**THE TASK:**
The whole listing that follows should be printed again, unchanged.

**SOURCE MATERIAL:**
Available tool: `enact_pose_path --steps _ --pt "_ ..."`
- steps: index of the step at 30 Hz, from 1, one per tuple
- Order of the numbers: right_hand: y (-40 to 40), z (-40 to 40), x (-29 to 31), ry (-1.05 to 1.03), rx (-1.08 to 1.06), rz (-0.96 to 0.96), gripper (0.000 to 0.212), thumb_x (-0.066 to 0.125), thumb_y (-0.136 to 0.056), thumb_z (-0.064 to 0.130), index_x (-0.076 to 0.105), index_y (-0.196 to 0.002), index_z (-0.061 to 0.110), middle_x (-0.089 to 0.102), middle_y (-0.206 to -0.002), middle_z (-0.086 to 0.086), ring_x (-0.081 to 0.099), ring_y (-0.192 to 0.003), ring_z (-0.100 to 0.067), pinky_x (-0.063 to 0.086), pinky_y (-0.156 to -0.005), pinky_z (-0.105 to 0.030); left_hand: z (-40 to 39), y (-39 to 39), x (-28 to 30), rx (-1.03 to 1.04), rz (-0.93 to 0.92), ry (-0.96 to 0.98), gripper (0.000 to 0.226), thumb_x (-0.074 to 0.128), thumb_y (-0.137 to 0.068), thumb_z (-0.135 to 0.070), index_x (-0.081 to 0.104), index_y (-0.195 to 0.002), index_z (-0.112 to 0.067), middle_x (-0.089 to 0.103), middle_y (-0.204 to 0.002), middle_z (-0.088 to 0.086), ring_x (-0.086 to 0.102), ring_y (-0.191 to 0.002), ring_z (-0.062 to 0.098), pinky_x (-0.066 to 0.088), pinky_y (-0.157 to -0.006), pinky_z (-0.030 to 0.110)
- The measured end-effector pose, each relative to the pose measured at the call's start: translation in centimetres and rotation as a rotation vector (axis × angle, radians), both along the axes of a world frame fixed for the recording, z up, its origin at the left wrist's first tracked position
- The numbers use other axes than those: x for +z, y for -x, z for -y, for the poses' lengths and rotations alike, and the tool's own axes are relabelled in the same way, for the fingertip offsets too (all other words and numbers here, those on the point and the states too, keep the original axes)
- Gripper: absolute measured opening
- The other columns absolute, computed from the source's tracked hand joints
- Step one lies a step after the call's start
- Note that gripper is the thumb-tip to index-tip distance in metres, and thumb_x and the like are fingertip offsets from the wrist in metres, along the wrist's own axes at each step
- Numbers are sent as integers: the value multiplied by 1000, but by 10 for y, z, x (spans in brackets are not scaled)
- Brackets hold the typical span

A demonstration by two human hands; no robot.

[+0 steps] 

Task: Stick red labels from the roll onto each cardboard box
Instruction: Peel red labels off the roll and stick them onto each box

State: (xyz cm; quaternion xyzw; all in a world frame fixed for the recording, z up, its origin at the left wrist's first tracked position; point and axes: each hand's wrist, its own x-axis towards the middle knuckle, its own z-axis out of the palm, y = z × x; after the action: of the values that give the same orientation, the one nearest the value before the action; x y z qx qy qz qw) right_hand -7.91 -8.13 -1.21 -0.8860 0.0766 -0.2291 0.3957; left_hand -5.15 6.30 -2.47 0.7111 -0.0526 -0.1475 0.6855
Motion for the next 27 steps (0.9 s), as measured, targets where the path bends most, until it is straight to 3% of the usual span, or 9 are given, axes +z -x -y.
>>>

**EXPECTED OUTPUT:**
Available tool: `enact_pose_path --steps _ --pt "_ ..."`
- steps: index of the step at 30 Hz, from 1, one per tuple
- Order of the numbers: right_hand: y (-40 to 40), z (-40 to 40), x (-29 to 31), ry (-1.05 to 1.03), rx (-1.08 to 1.06), rz (-0.96 to 0.96), gripper (0.000 to 0.212), thumb_x (-0.066 to 0.125), thumb_y (-0.136 to 0.056), thumb_z (-0.064 to 0.130), index_x (-0.076 to 0.105), index_y (-0.196 to 0.002), index_z (-0.061 to 0.110), middle_x (-0.089 to 0.102), middle_y (-0.206 to -0.002), middle_z (-0.086 to 0.086), ring_x (-0.081 to 0.099), ring_y (-0.192 to 0.003), ring_z (-0.100 to 0.067), pinky_x (-0.063 to 0.086), pinky_y (-0.156 to -0.005), pinky_z (-0.105 to 0.030); left_hand: z (-40 to 39), y (-39 to 39), x (-28 to 30), rx (-1.03 to 1.04), rz (-0.93 to 0.92), ry (-0.96 to 0.98), gripper (0.000 to 0.226), thumb_x (-0.074 to 0.128), thumb_y (-0.137 to 0.068), thumb_z (-0.135 to 0.070), index_x (-0.081 to 0.104), index_y (-0.195 to 0.002), index_z (-0.112 to 0.067), middle_x (-0.089 to 0.103), middle_y (-0.204 to 0.002), middle_z (-0.088 to 0.086), ring_x (-0.086 to 0.102), ring_y (-0.191 to 0.002), ring_z (-0.062 to 0.098), pinky_x (-0.066 to 0.088), pinky_y (-0.157 to -0.006), pinky_z (-0.030 to 0.110)
- The measured end-effector pose, each relative to the pose measured at the call's start: translation in centimetres and rotation as a rotation vector (axis × angle, radians), both along the axes of a world frame fixed for the recording, z up, its origin at the left wrist's first tracked position
- The numbers use other axes than those: x for +z, y for -x, z for -y, for the poses' lengths and rotations alike, and the tool's own axes are relabelled in the same way, for the fingertip offsets too (all other words and numbers here, those on the point and the states too, keep the original axes)
- Gripper: absolute measured opening
- The other columns absolute, computed from the source's tracked hand joints
- Step one lies a step after the call's start
- Note that gripper is the thumb-tip to index-tip distance in metres, and thumb_x and the like are fingertip offsets from the wrist in metres, along the wrist's own axes at each step
- Numbers are sent as integers: the value multiplied by 1000, but by 10 for y, z, x (spans in brackets are not scaled)
- Brackets hold the typical span

A demonstration by two human hands; no robot.

[+0 steps] 

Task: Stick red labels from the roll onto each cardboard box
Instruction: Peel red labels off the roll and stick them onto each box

State: (xyz cm; quaternion xyzw; all in a world frame fixed for the recording, z up, its origin at the left wrist's first tracked position; point and axes: each hand's wrist, its own x-axis towards the middle knuckle, its own z-axis out of the palm, y = z × x; after the action: of the values that give the same orientation, the one nearest the value before the action; x y z qx qy qz qw) right_hand -7.91 -8.13 -1.21 -0.8860 0.0766 -0.2291 0.3957; left_hand -5.15 6.30 -2.47 0.7111 -0.0526 -0.1475 0.6855
Motion for the next 27 steps (0.9 s), as measured, targets where the path bends most, until it is straight to 3% of the usual span, or 9 are given, axes +z -x -y.
>>>

There is nothing else to the answer.